#### DIRECTIONS FOR THIS TASK
Every line from the one containing "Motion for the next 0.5" to the final line of the material below must be reproduced exactly; leave out all other lines.

#### DATA SUPPLIED
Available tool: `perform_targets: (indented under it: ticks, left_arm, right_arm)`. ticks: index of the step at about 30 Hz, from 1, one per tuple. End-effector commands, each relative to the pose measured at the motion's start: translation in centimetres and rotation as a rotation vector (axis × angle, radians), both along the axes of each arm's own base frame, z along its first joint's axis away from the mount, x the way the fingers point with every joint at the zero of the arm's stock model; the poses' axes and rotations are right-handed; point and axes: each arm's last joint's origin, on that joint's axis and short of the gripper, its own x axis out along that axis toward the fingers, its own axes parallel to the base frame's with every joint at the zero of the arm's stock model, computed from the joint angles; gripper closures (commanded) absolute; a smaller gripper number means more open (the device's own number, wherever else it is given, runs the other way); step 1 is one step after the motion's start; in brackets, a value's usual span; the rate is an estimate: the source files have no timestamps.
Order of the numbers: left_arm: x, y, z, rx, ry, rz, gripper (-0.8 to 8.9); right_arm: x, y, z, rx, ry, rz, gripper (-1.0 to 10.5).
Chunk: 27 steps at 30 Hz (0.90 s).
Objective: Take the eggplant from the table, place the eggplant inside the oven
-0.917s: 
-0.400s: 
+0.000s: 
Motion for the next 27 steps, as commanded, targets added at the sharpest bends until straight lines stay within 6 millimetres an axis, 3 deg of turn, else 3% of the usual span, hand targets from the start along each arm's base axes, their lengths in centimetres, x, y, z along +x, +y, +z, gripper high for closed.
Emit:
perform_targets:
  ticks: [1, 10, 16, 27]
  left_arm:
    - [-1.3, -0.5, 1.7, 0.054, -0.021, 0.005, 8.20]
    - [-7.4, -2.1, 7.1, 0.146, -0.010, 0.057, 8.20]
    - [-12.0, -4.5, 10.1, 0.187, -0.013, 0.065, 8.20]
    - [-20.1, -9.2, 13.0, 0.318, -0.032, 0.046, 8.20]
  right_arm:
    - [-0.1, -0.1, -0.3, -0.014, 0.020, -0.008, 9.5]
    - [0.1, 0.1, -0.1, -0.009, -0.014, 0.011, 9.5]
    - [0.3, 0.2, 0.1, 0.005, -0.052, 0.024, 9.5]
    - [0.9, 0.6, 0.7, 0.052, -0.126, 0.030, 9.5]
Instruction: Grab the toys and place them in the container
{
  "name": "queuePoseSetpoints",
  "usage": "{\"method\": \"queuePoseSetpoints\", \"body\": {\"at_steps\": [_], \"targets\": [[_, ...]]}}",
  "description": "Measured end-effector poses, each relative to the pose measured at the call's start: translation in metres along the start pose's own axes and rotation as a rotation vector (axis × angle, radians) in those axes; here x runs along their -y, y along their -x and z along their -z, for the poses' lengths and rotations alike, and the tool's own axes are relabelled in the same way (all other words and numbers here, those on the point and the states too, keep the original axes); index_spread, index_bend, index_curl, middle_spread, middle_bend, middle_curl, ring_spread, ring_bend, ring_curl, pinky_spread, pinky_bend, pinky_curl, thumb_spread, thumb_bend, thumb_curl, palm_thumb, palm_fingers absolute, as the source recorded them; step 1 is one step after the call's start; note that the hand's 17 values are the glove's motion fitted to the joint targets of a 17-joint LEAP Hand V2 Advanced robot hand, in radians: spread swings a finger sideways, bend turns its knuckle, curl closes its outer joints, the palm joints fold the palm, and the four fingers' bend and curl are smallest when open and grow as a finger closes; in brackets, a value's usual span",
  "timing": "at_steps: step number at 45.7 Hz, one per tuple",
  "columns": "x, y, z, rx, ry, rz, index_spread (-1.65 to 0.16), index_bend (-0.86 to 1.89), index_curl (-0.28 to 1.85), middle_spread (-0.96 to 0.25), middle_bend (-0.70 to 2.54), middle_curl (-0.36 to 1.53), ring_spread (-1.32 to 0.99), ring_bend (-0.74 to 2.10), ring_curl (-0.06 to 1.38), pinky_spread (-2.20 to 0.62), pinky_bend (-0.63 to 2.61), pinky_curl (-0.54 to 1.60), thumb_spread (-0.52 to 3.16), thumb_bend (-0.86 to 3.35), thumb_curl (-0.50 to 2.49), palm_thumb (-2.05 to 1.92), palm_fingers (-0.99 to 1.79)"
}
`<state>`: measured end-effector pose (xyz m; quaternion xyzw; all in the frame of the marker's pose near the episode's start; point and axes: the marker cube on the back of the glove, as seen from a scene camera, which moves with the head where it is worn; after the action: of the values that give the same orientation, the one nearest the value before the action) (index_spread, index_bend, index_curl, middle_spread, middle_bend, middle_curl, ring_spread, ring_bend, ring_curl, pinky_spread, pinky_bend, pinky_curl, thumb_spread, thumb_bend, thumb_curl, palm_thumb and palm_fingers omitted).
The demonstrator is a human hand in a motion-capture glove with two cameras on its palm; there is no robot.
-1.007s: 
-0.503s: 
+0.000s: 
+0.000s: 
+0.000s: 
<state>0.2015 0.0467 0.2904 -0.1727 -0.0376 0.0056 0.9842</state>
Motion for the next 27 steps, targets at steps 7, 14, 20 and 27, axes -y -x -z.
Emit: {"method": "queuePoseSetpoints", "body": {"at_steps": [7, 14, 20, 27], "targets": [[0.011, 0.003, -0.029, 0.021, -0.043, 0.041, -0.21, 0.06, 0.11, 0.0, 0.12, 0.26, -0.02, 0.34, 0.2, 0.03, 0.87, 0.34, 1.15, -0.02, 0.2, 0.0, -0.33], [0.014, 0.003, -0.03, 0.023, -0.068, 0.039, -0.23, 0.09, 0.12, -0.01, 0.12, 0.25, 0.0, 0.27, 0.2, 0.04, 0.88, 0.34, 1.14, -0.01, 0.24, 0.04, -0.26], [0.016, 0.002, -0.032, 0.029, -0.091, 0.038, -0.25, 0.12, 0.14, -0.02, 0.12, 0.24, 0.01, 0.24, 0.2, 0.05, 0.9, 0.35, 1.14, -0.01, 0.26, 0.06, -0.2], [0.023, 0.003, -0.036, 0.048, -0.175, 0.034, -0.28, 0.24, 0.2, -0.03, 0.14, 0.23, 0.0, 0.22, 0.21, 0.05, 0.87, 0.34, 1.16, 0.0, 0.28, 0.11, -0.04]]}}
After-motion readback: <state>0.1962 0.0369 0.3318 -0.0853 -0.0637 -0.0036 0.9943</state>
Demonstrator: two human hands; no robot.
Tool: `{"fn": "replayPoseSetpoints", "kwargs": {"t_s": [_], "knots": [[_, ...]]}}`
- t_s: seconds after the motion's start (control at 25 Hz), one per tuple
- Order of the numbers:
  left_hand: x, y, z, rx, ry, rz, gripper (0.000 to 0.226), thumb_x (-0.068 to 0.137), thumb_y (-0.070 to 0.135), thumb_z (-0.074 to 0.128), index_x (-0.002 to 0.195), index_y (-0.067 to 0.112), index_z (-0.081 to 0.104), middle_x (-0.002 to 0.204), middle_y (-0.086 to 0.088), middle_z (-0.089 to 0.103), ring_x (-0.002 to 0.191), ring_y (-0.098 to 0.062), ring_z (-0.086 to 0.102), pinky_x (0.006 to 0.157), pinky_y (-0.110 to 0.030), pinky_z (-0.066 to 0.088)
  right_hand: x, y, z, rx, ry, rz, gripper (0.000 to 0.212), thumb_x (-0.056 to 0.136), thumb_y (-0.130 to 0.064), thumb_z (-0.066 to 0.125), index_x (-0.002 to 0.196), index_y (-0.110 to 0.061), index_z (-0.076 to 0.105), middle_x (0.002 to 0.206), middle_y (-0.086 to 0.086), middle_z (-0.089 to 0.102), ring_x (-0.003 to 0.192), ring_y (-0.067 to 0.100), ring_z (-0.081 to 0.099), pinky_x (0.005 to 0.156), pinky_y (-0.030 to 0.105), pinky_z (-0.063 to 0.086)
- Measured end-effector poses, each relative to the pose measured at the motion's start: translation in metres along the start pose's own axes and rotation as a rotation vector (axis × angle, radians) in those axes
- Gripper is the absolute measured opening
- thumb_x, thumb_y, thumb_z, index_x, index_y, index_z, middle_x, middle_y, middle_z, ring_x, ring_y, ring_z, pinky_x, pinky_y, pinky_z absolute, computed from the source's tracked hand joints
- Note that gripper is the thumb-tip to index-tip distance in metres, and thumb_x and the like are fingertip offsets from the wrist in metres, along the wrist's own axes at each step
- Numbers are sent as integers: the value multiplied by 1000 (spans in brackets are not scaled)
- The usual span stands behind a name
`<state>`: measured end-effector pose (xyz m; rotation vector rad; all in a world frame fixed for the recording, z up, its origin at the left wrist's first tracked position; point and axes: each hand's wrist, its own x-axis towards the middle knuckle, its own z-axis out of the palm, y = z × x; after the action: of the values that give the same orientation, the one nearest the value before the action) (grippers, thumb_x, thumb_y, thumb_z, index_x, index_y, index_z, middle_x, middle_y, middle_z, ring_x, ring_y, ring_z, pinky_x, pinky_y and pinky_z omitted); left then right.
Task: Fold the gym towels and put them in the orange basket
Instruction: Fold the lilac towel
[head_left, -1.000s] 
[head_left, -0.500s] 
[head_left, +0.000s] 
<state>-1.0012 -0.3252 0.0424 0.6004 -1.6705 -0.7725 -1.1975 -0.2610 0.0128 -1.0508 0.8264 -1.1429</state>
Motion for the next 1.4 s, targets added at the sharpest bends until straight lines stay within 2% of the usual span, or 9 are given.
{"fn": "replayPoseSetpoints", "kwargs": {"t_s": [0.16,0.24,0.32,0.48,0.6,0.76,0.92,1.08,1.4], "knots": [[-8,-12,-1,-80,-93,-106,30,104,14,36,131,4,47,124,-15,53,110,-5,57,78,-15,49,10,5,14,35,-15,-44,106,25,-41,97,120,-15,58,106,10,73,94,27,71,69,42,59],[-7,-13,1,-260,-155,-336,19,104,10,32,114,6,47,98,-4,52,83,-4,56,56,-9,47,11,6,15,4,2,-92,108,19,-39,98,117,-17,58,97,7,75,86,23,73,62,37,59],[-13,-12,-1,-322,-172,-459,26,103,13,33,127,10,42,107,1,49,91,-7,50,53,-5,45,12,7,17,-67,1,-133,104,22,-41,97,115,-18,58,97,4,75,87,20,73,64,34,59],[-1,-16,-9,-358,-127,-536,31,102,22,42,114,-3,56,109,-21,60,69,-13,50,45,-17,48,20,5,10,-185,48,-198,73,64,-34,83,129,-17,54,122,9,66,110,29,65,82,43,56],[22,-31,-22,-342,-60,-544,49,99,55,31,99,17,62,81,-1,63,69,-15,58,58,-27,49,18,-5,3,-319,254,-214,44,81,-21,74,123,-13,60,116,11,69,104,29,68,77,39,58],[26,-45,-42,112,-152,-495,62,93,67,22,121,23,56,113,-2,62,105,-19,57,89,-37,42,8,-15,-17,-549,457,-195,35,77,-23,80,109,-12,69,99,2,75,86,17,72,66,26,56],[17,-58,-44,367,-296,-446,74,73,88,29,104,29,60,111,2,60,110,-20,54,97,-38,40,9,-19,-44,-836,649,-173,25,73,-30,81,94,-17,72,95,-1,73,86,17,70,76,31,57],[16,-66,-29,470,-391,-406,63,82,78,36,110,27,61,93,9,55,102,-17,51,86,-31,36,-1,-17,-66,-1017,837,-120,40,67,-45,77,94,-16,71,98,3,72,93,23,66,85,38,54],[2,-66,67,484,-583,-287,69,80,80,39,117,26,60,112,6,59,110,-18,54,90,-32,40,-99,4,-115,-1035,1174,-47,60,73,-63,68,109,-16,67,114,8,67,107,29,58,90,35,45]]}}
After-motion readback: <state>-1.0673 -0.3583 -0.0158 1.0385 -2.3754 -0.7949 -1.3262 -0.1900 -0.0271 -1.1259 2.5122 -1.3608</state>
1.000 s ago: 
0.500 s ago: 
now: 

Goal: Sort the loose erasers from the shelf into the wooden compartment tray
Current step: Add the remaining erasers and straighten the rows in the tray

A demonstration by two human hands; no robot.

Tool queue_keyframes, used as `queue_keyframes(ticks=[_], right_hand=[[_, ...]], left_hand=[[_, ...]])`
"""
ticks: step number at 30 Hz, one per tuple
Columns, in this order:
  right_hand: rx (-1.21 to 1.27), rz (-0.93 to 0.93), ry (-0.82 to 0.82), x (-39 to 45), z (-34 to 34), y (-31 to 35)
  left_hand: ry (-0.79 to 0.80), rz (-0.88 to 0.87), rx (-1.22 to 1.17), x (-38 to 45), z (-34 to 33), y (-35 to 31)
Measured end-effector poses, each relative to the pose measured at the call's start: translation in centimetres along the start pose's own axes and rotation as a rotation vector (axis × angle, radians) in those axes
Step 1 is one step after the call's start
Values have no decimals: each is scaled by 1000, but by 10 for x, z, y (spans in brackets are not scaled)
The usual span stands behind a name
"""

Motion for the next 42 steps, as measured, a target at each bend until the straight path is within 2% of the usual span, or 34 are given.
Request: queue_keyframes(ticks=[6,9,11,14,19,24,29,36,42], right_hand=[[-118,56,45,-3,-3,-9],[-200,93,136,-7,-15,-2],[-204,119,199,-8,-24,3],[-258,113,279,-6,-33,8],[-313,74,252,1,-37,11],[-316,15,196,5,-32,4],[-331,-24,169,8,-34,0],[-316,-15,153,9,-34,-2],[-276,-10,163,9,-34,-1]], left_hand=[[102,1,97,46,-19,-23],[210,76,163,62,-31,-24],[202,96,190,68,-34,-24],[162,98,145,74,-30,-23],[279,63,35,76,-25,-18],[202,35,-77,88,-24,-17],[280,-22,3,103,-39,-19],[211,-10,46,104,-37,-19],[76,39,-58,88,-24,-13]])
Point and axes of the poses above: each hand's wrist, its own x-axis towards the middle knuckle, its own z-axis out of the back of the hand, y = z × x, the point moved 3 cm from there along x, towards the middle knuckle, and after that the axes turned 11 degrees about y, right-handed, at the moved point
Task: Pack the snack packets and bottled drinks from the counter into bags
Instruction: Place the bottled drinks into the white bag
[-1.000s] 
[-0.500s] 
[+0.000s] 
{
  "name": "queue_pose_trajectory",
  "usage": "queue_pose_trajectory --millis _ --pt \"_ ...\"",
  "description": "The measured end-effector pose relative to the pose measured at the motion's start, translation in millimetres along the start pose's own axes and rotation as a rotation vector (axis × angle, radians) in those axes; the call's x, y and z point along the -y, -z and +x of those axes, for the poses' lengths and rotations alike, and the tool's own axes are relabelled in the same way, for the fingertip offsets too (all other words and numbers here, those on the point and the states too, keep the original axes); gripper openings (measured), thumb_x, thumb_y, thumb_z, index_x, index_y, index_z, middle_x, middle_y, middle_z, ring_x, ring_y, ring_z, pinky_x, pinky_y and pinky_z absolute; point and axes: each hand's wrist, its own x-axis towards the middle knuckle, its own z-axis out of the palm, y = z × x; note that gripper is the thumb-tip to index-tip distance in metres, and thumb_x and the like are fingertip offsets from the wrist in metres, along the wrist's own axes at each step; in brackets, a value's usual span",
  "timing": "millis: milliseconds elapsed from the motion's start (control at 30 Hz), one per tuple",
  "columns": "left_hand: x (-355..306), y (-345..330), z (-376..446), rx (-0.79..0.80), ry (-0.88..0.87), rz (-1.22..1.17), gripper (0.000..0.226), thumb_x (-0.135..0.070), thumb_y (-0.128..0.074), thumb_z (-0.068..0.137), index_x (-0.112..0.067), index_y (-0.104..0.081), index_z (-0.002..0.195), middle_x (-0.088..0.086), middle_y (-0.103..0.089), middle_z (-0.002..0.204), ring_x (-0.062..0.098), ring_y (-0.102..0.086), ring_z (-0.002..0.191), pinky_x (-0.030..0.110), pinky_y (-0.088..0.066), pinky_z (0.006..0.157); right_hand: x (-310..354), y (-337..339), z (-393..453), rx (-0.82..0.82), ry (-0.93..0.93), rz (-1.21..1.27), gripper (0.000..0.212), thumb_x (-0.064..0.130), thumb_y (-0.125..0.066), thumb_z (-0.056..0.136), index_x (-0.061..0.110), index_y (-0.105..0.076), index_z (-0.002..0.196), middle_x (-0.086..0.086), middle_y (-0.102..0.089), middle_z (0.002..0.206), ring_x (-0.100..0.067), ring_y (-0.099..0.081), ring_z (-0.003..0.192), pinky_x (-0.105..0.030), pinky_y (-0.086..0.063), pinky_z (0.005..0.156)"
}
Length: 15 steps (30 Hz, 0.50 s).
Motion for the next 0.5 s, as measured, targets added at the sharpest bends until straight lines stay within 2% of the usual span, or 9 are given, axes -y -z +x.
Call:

#### FINISHED TASK
Motion for the next 0.5 s, as measured, targets added at the sharpest bends until straight lines stay within 2% of the usual span, or 9 are given, axes -y -z +x.
Call:

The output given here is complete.